You should be mindful of where you invest your talents and ideas. And, you should distinguish between good soil and shallow ground.
There are times you work with people or on projects and you do so to develop yourself, learn or gain experience. But the nature of training is that at some point, you should graduate. It’s not perpetual.
If you find yourself in a place where leadership does not accord the same importance to their own projects as you do; if leadership can’t see what you see and is limited in vision; if you are surrounded by people who are not as high achieving as you are; if your brilliant ideas never get implemented; if your effort is rarely commensurate to results, you need to move on. You are in shallow soil. The ground isn’t deep enough to nourish your gifts and yield fruit. You cannot prosper there. And God will hold you responsible for how you use your gifts and talents.
Futile projects kill dreams. Because your ideas never see the light of day, after a while you give up and stop dreaming. They also waste life’s most precious resource – time. The opportunity cost is incalculable.

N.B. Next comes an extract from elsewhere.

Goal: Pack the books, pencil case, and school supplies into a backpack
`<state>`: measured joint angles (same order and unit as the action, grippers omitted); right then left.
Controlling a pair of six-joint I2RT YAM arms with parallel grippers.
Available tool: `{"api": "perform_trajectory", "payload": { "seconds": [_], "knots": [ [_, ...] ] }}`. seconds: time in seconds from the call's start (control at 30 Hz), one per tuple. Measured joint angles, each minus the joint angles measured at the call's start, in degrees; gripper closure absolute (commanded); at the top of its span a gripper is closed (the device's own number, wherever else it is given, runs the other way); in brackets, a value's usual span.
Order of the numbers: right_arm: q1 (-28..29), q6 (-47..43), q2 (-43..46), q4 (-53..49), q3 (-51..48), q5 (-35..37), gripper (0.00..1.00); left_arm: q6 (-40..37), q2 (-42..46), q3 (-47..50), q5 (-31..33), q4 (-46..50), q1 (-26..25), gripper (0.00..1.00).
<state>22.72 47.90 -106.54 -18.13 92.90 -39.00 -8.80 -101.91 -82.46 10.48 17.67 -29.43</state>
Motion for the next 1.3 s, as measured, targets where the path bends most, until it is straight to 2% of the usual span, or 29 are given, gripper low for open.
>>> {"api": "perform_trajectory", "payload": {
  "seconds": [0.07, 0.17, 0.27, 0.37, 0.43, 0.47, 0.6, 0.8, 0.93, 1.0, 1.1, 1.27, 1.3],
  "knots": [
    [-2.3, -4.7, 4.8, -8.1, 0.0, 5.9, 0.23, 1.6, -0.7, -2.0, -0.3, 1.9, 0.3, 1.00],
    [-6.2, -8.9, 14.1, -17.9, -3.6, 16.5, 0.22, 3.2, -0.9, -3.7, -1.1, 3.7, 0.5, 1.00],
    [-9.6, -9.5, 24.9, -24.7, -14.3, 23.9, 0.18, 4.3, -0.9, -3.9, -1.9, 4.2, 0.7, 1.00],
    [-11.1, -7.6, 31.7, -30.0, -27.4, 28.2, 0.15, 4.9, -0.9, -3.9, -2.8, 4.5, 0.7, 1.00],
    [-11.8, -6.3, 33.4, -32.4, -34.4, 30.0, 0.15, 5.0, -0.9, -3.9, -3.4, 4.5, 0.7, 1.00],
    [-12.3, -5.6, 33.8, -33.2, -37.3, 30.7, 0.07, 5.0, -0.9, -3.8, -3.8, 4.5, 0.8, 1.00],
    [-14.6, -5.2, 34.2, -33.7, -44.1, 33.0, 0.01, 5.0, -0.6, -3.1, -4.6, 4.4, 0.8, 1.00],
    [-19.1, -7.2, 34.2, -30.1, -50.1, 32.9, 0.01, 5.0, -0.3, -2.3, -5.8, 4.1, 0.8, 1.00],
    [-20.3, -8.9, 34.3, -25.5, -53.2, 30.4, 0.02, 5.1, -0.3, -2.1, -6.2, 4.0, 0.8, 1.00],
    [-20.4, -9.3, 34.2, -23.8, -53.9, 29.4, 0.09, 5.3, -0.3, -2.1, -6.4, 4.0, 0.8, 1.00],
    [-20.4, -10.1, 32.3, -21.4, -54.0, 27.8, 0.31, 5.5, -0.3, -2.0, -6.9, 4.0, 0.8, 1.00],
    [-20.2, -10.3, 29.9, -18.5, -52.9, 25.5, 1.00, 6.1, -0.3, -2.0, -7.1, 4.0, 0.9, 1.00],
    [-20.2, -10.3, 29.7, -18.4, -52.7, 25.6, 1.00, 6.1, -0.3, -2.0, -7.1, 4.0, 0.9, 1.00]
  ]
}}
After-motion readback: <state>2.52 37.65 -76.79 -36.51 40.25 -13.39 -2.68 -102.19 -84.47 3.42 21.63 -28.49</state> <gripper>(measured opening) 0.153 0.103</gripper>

On another note, the more centralised a system is, the less innovative it will become. Ideas from units will be stifled and implementation slowed down because the centre takes all the decisions. If you want to scale up, grow and nurture innovation in your organisation, ensure that each unit has built-in quality control capacity. That way, everything does not need to be reviewed at the centre. In addition, ideally, productive units should have discretionary budgets to test their new ideas.
The backbone of any system that’s poised for growth is middle management – the quality of the next generation of leaders and how much they are able to achieve without supervision.